--- Your task ---
Your output is the line containing "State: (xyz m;" plus every line after it in the listing, reproduced exactly.
▼
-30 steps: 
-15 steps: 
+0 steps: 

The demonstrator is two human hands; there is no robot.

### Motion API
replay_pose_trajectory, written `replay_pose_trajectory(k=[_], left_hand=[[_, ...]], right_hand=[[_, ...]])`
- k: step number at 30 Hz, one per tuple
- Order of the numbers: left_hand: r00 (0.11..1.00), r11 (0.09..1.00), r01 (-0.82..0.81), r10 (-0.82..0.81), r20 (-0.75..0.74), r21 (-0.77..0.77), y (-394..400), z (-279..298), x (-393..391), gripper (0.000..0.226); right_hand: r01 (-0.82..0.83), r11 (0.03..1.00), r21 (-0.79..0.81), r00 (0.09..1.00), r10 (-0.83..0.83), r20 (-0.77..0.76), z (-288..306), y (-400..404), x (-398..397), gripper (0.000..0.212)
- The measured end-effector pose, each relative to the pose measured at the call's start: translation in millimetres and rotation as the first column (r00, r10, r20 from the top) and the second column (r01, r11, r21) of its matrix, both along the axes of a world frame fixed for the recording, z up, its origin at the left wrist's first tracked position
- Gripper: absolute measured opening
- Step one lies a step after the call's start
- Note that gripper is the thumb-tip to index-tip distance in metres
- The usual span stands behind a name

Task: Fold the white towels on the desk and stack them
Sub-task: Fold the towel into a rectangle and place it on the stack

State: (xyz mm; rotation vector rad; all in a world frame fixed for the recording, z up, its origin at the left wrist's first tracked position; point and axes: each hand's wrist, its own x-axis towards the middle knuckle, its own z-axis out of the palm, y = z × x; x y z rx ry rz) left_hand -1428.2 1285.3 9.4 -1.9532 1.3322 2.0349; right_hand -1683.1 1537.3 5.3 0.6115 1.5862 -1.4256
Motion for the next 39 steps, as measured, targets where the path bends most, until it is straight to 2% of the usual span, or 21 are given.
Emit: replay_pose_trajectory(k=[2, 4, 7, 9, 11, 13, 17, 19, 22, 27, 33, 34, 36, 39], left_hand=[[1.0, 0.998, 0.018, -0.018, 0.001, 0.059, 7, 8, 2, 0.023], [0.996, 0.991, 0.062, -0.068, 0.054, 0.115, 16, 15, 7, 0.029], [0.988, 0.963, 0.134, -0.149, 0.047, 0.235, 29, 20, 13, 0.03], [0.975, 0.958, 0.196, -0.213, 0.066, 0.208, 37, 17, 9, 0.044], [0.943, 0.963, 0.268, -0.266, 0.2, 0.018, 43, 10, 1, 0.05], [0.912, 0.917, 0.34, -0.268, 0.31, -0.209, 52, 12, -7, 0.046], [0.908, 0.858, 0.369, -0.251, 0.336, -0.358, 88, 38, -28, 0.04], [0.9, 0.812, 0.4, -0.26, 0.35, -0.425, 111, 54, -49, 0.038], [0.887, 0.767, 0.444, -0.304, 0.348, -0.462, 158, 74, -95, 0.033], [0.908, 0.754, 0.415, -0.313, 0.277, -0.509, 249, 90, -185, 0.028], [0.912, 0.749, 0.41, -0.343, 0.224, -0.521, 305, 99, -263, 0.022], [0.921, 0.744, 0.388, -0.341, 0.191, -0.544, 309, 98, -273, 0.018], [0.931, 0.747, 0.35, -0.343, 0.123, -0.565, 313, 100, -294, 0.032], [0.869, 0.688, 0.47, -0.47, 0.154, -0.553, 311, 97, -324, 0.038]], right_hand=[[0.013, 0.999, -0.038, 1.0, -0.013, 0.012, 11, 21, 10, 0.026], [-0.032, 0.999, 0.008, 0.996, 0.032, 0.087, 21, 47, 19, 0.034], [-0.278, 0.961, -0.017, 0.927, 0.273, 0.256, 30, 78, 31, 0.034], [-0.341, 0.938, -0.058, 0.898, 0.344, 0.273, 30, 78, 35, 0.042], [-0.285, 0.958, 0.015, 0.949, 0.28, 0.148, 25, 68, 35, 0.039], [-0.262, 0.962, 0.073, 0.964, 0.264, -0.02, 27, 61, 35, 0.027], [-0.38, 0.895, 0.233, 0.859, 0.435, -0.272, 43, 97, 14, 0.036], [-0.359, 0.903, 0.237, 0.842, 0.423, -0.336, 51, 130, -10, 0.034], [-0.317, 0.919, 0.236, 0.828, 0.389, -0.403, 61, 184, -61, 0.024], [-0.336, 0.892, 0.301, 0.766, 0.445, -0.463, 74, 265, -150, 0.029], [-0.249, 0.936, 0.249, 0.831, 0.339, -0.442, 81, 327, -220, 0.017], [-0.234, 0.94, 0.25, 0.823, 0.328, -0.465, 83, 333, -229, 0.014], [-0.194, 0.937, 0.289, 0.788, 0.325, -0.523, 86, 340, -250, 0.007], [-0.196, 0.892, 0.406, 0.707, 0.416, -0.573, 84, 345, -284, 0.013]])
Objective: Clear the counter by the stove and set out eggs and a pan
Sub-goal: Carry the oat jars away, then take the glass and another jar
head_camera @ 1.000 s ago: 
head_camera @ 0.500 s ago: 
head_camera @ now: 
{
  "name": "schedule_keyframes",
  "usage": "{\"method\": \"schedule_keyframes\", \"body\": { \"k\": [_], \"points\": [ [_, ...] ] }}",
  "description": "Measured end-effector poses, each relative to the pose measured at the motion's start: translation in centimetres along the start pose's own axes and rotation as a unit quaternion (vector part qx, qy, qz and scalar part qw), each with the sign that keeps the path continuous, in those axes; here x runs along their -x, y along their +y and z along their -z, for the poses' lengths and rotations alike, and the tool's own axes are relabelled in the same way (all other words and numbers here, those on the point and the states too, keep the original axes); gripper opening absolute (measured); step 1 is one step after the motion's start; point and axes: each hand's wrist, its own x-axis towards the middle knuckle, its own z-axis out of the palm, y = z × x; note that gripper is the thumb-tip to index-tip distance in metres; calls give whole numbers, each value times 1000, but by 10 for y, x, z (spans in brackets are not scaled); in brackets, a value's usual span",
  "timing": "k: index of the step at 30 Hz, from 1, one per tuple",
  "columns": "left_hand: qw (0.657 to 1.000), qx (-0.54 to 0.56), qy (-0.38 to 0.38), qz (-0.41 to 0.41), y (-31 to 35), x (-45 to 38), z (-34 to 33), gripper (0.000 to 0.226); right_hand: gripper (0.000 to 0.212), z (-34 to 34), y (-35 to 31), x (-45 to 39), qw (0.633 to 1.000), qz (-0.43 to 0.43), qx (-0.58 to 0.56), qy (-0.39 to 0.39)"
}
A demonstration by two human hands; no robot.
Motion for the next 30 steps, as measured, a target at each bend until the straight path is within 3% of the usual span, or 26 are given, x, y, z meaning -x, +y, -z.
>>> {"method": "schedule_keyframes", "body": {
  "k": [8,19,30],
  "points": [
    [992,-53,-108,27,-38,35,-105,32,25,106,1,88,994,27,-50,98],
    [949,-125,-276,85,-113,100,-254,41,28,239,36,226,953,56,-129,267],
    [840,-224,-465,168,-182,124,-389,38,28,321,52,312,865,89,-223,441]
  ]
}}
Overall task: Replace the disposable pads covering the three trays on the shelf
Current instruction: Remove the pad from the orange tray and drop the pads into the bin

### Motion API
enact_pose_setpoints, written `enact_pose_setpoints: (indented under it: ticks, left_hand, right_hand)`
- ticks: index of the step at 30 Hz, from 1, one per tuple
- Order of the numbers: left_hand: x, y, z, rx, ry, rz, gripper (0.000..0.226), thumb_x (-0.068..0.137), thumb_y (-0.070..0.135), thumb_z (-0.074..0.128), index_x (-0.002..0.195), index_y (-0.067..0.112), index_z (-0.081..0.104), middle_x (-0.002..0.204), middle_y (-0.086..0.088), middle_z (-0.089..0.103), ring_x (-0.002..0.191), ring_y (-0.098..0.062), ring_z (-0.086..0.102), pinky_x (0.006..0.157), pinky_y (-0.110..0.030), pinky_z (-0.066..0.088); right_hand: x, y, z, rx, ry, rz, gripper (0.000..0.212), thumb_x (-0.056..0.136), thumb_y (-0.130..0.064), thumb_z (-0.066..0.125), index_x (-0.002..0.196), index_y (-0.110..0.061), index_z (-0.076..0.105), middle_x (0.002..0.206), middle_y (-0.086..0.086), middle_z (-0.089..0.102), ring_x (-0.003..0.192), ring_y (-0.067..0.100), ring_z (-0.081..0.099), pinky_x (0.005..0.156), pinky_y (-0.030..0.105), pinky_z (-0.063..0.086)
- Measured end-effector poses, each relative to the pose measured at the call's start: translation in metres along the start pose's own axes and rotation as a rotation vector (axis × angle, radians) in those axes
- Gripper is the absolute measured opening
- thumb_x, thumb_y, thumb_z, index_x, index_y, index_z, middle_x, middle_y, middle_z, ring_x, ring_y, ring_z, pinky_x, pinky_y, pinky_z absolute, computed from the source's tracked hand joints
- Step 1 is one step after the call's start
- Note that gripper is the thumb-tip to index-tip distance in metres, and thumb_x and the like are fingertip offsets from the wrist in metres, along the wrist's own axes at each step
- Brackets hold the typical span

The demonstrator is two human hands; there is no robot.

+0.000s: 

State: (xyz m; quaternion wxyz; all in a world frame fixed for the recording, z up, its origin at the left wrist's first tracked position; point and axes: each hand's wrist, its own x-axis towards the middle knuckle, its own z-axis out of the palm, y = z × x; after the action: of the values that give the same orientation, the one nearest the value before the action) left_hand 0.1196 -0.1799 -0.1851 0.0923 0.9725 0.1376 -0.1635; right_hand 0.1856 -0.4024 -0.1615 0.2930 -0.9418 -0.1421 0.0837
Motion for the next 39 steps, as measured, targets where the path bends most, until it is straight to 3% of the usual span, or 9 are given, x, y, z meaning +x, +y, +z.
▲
--- Solution for this problem ---
State: (xyz m; quaternion wxyz; all in a world frame fixed for the recording, z up, its origin at the left wrist's first tracked position; point and axes: each hand's wrist, its own x-axis towards the middle knuckle, its own z-axis out of the palm, y = z × x; after the action: of the values that give the same orientation, the one nearest the value before the action) left_hand 0.1196 -0.1799 -0.1851 0.0923 0.9725 0.1376 -0.1635; right_hand 0.1856 -0.4024 -0.1615 0.2930 -0.9418 -0.1421 0.0837
Motion for the next 39 steps, as measured, targets where the path bends most, until it is straight to 3% of the usual span, or 9 are given, x, y, z meaning +x, +y, +z.

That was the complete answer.